YOUR TASK
Each line from the one with "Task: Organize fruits" to the final line of the data must be reproduced exactly, and no other line may appear.

INFORMATION SUPPLIED
* * * * * * * * *

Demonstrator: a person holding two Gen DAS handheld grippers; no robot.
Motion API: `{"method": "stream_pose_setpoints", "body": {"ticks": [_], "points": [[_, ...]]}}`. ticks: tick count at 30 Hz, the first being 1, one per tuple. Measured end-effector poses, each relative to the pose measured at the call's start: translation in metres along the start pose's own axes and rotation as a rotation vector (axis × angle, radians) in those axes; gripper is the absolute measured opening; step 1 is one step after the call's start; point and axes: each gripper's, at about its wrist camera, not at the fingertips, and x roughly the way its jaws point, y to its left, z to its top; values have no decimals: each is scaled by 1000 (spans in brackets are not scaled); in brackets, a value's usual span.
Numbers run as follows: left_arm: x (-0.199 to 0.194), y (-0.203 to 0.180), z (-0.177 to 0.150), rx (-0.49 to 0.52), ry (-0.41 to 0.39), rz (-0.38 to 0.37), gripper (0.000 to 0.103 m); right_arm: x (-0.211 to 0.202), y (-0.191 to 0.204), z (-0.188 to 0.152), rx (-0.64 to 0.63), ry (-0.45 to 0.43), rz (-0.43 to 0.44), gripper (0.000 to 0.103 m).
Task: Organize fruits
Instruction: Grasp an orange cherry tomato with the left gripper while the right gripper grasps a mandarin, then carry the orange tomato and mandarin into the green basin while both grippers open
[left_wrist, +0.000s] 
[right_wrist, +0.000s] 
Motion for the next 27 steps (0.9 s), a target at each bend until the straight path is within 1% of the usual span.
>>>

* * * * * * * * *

RESULT FOR THIS TASK
Task: Organize fruits
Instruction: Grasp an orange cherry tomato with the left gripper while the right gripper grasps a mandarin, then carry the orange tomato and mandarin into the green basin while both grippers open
[left_wrist, +0.000s] 
[right_wrist, +0.000s] 
Motion for the next 27 steps (0.9 s), a target at each bend until the straight path is within 1% of the usual span.
>>>

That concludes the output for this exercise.